● **What you are asked to do**:
Take the lines below from the first through the one that contains "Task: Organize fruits" and copy them exactly.

*** Block opens ***

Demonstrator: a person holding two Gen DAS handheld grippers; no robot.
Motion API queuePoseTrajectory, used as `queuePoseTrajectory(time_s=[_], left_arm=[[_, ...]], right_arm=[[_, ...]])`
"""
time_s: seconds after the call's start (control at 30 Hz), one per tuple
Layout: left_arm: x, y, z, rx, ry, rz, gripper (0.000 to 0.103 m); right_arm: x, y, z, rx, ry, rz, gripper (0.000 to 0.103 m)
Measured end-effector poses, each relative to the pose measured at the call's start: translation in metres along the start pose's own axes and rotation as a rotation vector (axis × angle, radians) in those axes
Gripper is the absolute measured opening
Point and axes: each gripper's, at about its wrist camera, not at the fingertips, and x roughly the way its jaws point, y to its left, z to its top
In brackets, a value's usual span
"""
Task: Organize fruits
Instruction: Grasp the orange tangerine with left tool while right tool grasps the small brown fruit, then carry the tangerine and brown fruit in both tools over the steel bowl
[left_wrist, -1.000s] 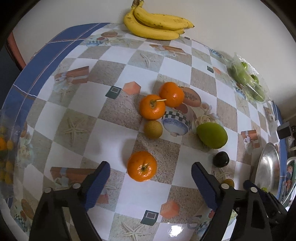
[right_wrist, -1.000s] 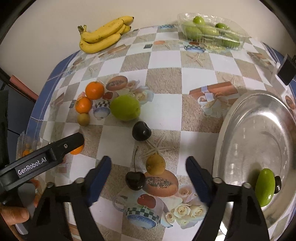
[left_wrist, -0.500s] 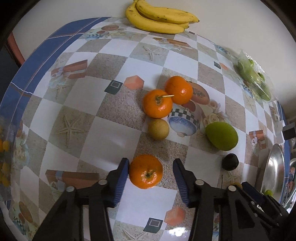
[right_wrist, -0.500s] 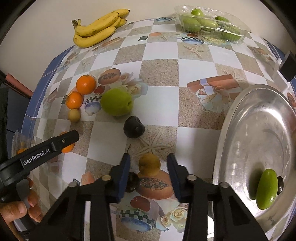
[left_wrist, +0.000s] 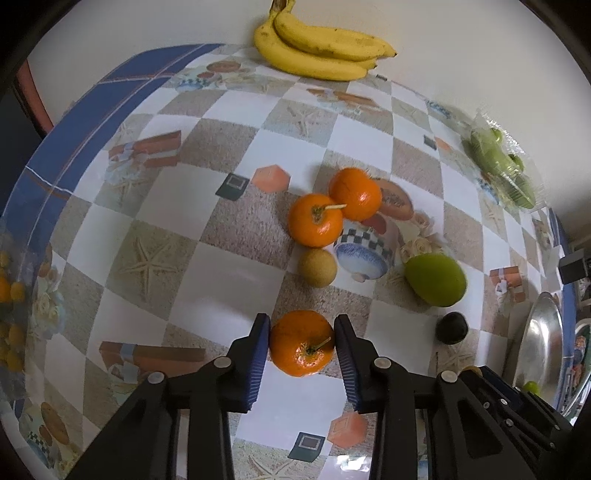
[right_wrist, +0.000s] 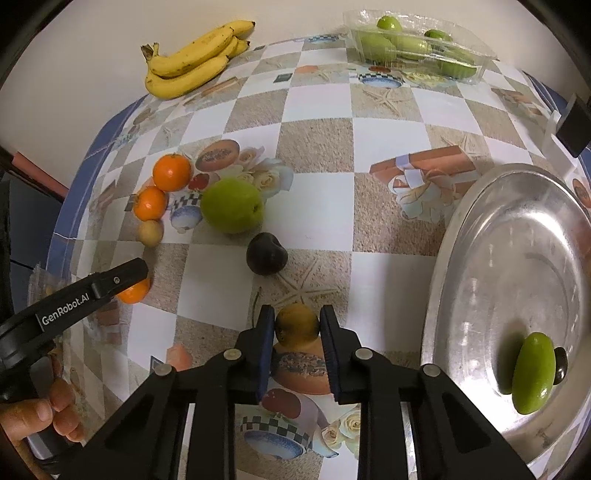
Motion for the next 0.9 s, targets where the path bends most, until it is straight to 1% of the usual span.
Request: queuePoseTrajectory(time_s=[0.17,0.33,0.5,0.73,0.9], left_arm=[[-0.018,-0.006,0.001,0.019,-0.041,-0.013,0.038],[-0.033,-0.013,0.003,0.04,-0.078,-0.013,0.038],[-0.042,-0.024,0.004,0.063,-0.103,-0.017,0.038],[-0.047,-0.048,-0.001,0.117,-0.112,-0.038,0.038],[-0.048,-0.073,-0.009,0.162,-0.104,-0.078,0.038]], right_arm=[[-0.013,0.0,0.001,0.007,-0.028,0.019,0.026],[-0.026,0.0,0.003,0.008,-0.059,0.021,0.026],[-0.032,-0.004,0.005,0.022,-0.068,0.021,0.026],[-0.044,-0.025,0.003,0.077,-0.086,0.014,0.026],[-0.055,-0.05,0.003,0.143,-0.111,0.0,0.026]])
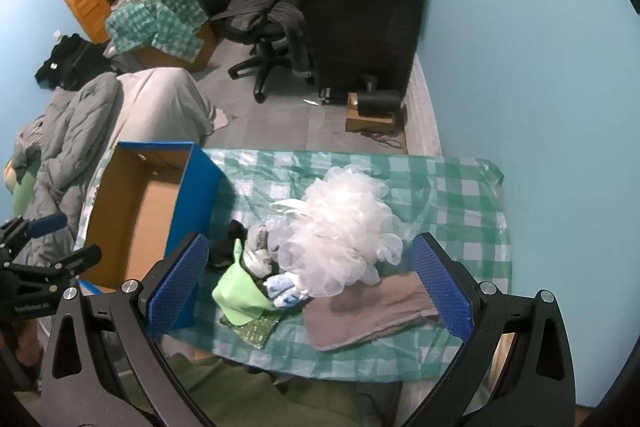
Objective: Organize soft objects
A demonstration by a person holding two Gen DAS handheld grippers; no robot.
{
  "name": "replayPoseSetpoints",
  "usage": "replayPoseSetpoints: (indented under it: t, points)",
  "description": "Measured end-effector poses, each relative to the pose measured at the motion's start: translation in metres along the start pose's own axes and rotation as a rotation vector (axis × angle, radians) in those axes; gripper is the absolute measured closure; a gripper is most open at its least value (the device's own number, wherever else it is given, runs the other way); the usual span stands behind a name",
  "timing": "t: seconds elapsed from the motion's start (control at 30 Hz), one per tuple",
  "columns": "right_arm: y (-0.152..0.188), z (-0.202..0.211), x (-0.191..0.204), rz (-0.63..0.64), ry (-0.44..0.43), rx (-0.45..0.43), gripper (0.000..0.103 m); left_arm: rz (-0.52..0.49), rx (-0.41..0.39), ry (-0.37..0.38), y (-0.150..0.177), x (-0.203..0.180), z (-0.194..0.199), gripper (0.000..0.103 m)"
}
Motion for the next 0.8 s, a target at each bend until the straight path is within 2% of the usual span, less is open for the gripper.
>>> replayPoseSetpoints:
  t: [0.23, 0.57, 0.8]
  points:
    - [0.012, 0.002, -0.025, -0.063, 0.036, 0.021, 0.002, -0.066, 0.01, 0.035, -0.01, -0.024, -0.009, 0.013]
    - [0.042, 0.001, -0.076, -0.188, 0.088, 0.048, 0.002, -0.243, 0.014, 0.081, -0.025, -0.075, -0.031, 0.013]
    - [0.062, -0.005, -0.105, -0.282, 0.104, 0.062, 0.002, -0.362, 0.054, 0.132, -0.032, -0.117, -0.056, 0.013]
Point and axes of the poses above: each gripper's, at about its wrist camera, not at the fingertips, and z roughly against the way its jaws point, x to its left, y to its underside, the point moved 9 cm from there along -z, roughly the way its jaws point, and after that the axes turned 5 degrees about -y, right-handed, at the moved point
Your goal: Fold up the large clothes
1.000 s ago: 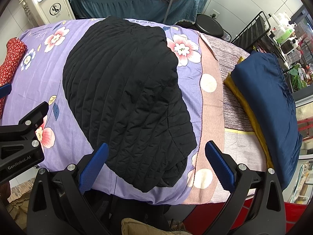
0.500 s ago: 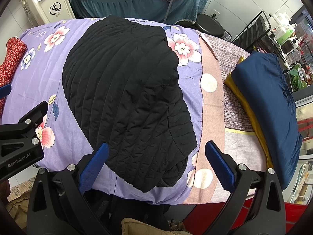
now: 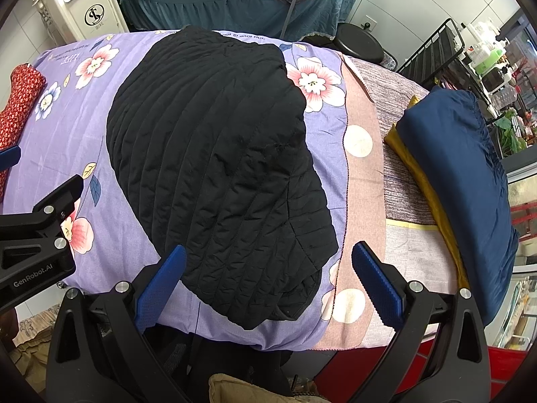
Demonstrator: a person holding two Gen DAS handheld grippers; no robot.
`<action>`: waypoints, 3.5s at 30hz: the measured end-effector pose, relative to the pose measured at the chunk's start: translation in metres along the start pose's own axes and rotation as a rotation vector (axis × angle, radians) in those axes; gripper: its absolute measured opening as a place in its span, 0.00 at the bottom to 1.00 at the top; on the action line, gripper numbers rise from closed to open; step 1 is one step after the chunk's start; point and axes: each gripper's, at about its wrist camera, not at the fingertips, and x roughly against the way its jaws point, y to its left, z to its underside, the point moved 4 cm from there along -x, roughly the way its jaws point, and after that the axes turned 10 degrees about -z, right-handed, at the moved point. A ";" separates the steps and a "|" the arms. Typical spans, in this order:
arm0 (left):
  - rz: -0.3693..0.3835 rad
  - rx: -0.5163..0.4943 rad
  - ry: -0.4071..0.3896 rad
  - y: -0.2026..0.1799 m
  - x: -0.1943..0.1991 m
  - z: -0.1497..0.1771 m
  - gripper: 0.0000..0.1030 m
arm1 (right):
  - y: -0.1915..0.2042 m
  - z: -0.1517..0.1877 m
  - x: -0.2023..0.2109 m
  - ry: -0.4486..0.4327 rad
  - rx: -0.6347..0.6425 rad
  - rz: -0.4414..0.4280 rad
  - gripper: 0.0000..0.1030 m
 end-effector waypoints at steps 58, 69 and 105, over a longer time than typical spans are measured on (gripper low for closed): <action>0.239 -0.021 0.071 -0.041 -0.058 0.071 0.94 | -0.096 0.039 -0.138 0.089 0.302 -0.441 0.83; 0.162 0.144 0.132 0.004 -0.063 0.109 0.94 | 0.025 0.026 -0.081 0.186 0.531 -0.806 0.14; 0.429 0.504 0.214 0.071 -0.063 0.064 0.40 | 0.242 -0.170 0.021 -0.063 0.439 -1.081 0.11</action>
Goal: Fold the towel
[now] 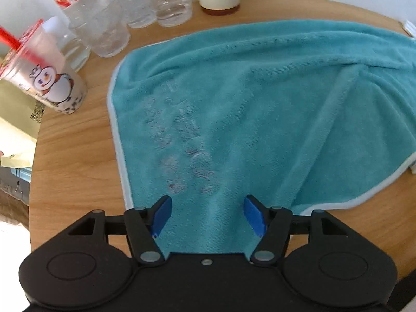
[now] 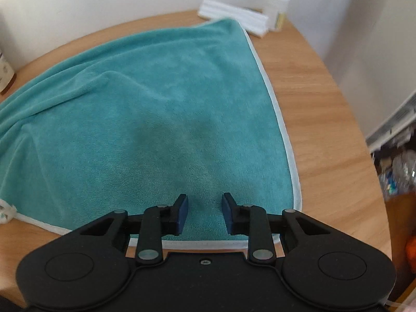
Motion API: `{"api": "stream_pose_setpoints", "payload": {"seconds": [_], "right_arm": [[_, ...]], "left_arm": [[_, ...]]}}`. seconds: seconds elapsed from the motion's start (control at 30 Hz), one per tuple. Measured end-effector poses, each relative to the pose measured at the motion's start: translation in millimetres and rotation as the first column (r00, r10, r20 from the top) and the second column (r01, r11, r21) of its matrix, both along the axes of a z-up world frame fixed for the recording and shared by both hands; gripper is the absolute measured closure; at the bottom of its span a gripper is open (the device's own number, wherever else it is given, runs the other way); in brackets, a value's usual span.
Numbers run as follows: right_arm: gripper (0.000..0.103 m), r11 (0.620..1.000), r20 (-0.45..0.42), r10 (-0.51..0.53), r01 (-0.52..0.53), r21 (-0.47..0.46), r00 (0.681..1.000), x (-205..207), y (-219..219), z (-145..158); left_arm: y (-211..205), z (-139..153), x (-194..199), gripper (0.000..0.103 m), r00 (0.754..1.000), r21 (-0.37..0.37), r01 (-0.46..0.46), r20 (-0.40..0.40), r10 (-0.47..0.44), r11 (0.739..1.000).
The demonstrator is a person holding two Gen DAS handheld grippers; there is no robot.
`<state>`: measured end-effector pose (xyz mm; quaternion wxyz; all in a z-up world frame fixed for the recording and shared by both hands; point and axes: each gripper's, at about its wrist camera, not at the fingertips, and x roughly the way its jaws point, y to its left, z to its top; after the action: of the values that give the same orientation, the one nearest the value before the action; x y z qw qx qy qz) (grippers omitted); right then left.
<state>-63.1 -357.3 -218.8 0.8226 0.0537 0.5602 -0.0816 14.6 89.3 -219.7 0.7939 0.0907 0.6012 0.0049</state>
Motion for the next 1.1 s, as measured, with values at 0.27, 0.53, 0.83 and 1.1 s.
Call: {"api": "stream_pose_setpoints", "payload": {"seconds": [0.27, 0.53, 0.83, 1.1], "right_arm": [[0.064, 0.996, -0.050, 0.074, -0.076, -0.036, 0.996, -8, -20, 2], [0.063, 0.995, -0.137, 0.093, -0.096, -0.022, 0.986, -18, -47, 2], [0.061, 0.992, -0.200, 0.118, -0.124, -0.018, 0.973, -19, -56, 2], [0.059, 0.983, -0.224, 0.170, -0.181, -0.032, 0.960, -4, -46, 18]], "left_arm": [[15, 4, -9, 0.029, 0.998, 0.026, 0.064, -0.009, -0.063, 0.998], [24, 7, -15, 0.029, 0.979, 0.060, 0.192, -0.073, -0.188, 0.979], [33, 8, -24, 0.029, 0.963, 0.053, 0.246, -0.129, -0.238, 0.968], [33, 30, -10, 0.031, 0.982, -0.048, 0.180, -0.051, -0.183, 0.982]]}}
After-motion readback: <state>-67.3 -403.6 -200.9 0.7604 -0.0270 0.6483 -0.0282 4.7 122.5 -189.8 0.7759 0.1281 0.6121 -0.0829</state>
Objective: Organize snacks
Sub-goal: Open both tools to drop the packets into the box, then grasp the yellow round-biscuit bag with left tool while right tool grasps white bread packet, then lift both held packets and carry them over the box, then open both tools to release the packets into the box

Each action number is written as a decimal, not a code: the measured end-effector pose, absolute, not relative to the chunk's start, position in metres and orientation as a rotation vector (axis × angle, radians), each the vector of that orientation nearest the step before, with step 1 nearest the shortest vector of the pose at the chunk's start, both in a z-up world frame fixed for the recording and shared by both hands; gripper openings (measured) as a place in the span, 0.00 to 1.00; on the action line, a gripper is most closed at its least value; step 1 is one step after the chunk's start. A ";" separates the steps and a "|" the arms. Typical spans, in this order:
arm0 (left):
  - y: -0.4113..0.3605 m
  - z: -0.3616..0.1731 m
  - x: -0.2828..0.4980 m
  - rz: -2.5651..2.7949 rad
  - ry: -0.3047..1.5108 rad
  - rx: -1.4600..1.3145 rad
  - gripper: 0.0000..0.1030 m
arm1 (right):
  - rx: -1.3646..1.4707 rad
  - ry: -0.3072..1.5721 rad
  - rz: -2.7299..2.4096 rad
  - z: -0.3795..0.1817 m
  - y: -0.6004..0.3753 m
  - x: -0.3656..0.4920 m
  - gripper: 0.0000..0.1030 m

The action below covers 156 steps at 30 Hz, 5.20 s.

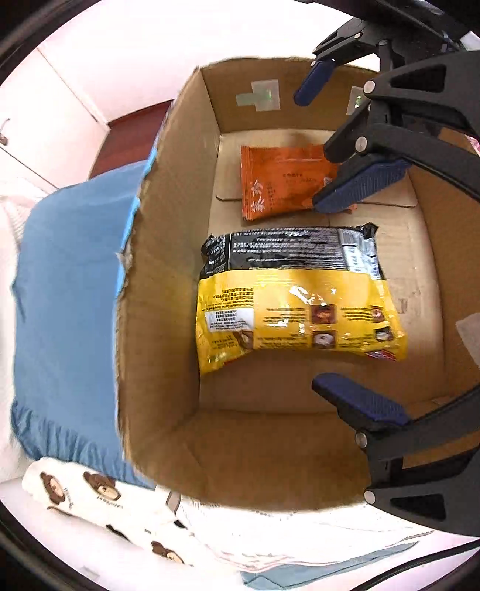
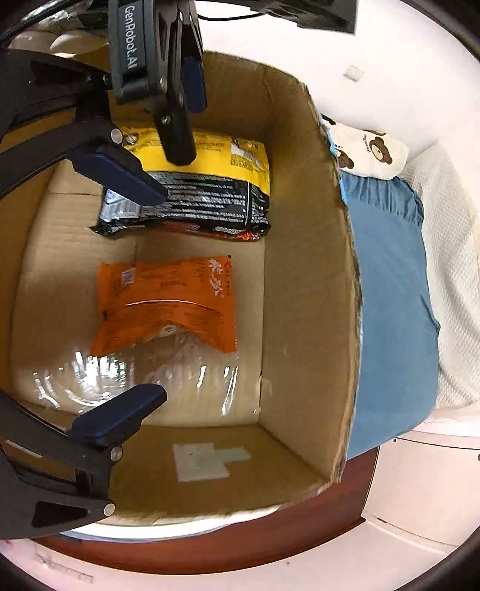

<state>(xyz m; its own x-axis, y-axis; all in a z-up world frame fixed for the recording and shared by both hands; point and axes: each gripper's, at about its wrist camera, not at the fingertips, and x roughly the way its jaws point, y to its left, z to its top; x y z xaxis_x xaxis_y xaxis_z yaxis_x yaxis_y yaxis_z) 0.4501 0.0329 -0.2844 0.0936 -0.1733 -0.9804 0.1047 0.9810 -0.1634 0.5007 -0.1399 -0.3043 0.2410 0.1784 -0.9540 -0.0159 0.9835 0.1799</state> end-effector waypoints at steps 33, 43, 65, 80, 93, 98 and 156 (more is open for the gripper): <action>0.069 -0.182 0.269 -0.160 1.094 -0.034 0.87 | 0.121 1.053 0.075 -0.157 -0.153 0.302 0.96; 0.062 -0.321 0.224 -0.243 1.551 -0.267 0.86 | 0.241 1.200 0.081 -0.223 -0.175 0.238 0.55; 0.078 -0.411 0.205 -0.114 1.631 -0.070 0.62 | 0.042 1.387 0.171 -0.319 -0.136 0.278 0.70; 0.074 -0.400 0.192 -0.111 1.496 0.042 0.62 | 0.059 1.615 0.180 -0.359 -0.111 0.250 0.59; 0.088 -0.408 0.209 -0.148 1.541 -0.016 0.62 | 0.111 1.571 0.116 -0.369 -0.110 0.234 0.64; 0.090 -0.415 0.210 -0.124 1.534 0.010 0.55 | 0.107 1.557 0.115 -0.371 -0.106 0.237 0.62; 0.061 -0.303 0.507 -0.069 1.451 0.254 0.88 | 0.010 1.343 0.007 -0.263 -0.175 0.526 0.67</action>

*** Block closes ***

● **Result of the exercise**:
Demonstrator: a person holding two Gen DAS handheld grippers; no robot.
Motion API queuePoseTrajectory, used as `queuePoseTrajectory(time_s=[_], left_arm=[[_, ...]], right_arm=[[_, ...]])`
"""
time_s: seconds after the call's start (control at 30 Hz), one per tuple
Layout: left_arm: x, y, z, rx, ry, rz, gripper (0.000 to 0.103 m); right_arm: x, y, z, rx, ry, rz, gripper (0.000 to 0.103 m)
Measured end-effector poses, each relative to the pose measured at the call's start: translation in metres along the start pose's own axes and rotation as a rotation vector (axis × angle, radians) in those axes
Gripper is the absolute measured opening
Point and axes: each gripper's, at about its wrist camera, not at the fingertips, and x roughly the way its jaws point, y to its left, z to its top
In brackets, a value's usual span
"""
Task: Organize fruits

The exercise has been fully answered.